### EXERCISE AIM
Look below for the line containing "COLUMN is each"; from there through the line containing "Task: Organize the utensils", both lines included, please set down each line exactly and nothing else.

### DATA EXCERPTS
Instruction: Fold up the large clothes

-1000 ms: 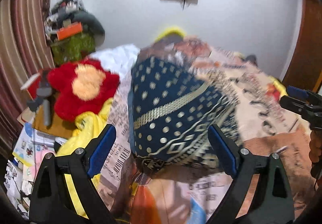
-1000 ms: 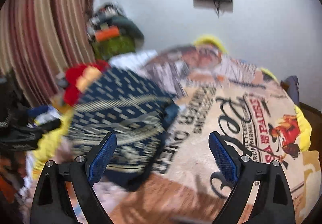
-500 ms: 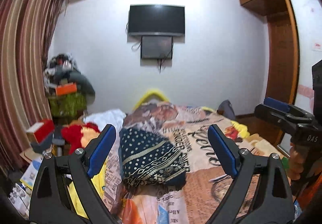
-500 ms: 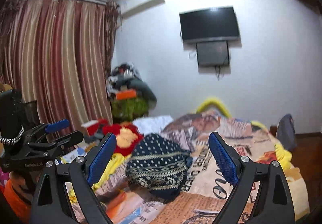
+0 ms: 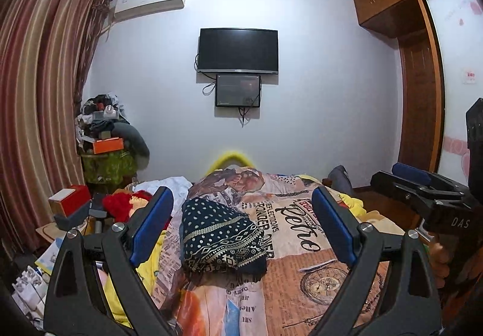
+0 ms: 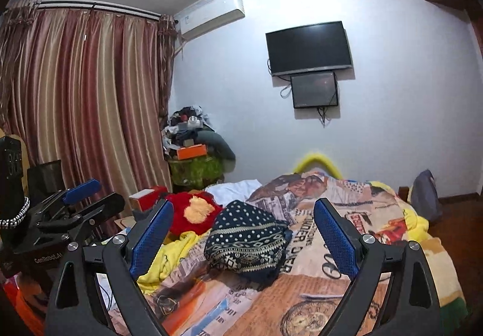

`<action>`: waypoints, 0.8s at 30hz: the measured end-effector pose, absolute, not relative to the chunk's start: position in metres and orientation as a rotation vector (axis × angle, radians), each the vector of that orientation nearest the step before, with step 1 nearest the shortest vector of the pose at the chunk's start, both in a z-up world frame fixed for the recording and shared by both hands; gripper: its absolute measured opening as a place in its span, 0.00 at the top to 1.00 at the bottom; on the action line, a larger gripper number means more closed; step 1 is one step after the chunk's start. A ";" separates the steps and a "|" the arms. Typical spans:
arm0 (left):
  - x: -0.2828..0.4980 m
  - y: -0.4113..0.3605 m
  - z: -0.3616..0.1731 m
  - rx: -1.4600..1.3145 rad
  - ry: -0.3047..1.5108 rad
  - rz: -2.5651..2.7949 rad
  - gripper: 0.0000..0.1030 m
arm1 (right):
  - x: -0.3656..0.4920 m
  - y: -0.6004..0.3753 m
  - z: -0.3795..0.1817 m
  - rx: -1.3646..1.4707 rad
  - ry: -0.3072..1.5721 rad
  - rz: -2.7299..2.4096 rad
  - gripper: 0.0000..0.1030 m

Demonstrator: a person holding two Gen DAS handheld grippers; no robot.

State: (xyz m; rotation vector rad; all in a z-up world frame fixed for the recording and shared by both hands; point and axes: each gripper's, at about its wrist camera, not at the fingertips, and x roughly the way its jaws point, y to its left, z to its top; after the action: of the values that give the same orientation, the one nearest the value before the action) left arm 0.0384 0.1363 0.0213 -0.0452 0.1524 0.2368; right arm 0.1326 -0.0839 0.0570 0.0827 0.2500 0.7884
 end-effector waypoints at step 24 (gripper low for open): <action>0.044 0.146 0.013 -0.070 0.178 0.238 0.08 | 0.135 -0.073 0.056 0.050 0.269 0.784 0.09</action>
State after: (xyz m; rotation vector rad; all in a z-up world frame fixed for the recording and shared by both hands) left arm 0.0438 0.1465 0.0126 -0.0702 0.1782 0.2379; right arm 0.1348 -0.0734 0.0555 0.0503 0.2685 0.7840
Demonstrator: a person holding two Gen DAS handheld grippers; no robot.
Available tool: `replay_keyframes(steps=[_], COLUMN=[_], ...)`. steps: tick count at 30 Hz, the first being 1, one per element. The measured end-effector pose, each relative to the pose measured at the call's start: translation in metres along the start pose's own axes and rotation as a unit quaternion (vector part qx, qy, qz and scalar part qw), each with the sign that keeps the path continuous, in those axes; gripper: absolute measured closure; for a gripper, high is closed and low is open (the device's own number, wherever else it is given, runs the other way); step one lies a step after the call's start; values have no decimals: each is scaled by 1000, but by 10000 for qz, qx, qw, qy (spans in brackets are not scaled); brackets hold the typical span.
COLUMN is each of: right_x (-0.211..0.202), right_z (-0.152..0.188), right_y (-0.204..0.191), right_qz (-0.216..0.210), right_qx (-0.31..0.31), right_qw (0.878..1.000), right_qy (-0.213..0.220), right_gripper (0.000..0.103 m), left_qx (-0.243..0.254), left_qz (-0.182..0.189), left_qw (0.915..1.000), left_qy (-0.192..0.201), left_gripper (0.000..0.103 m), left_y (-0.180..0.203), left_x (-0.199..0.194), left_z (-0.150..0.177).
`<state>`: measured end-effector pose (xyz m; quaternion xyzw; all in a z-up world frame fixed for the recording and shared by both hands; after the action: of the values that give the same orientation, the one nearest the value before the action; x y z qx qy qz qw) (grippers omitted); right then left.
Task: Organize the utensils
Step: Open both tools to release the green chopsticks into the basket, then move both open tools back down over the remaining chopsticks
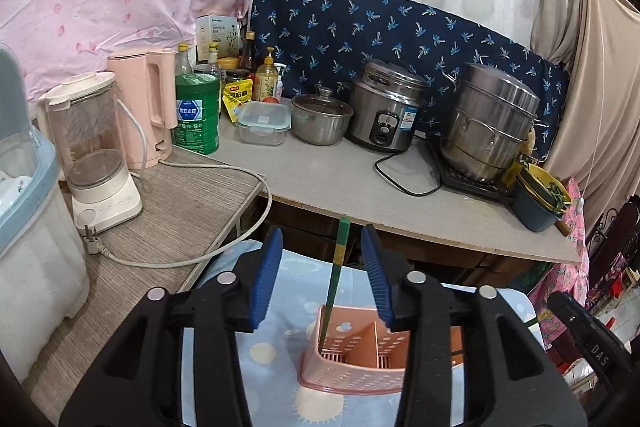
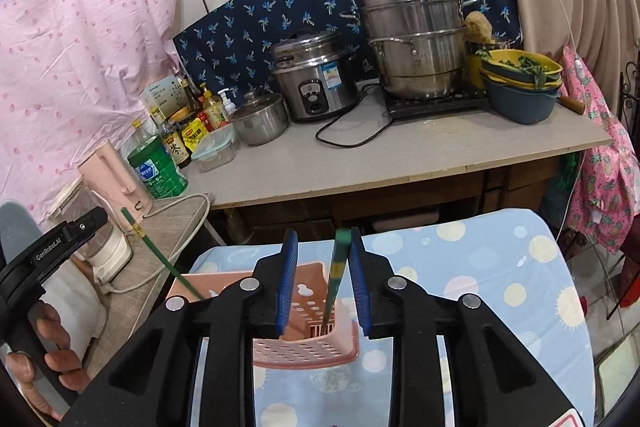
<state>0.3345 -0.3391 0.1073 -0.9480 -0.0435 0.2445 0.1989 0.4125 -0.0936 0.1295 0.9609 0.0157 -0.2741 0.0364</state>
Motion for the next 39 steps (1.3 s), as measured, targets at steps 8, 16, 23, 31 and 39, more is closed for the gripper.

### EXERCISE SOLUTION
COLUMN is each of: right_x (-0.211..0.202), right_z (-0.152..0.188), right_y (-0.204..0.191), right_qz (-0.216..0.210), right_qx (-0.31..0.31), right_qw (0.878..1.000), right_qy (-0.213..0.220), right_gripper (0.000..0.103 m), left_qx (-0.243..0.254), left_qz (-0.182..0.189), left_qw (0.915..1.000), left_qy (-0.192..0.201), left_gripper (0.000..0.103 m), left_y (-0.180..0.203), left_x (-0.199..0.194), left_z (-0.150..0.177).
`<state>`: measured end-effector pose (xyz m; quaternion xyzw; all in a z-up world frame fixed for the recording and shared by both hands; after the action: of the values that give the same orientation, the one nearest the value before the action; x y z qx qy qz qw) (grippers omitted); right then left.
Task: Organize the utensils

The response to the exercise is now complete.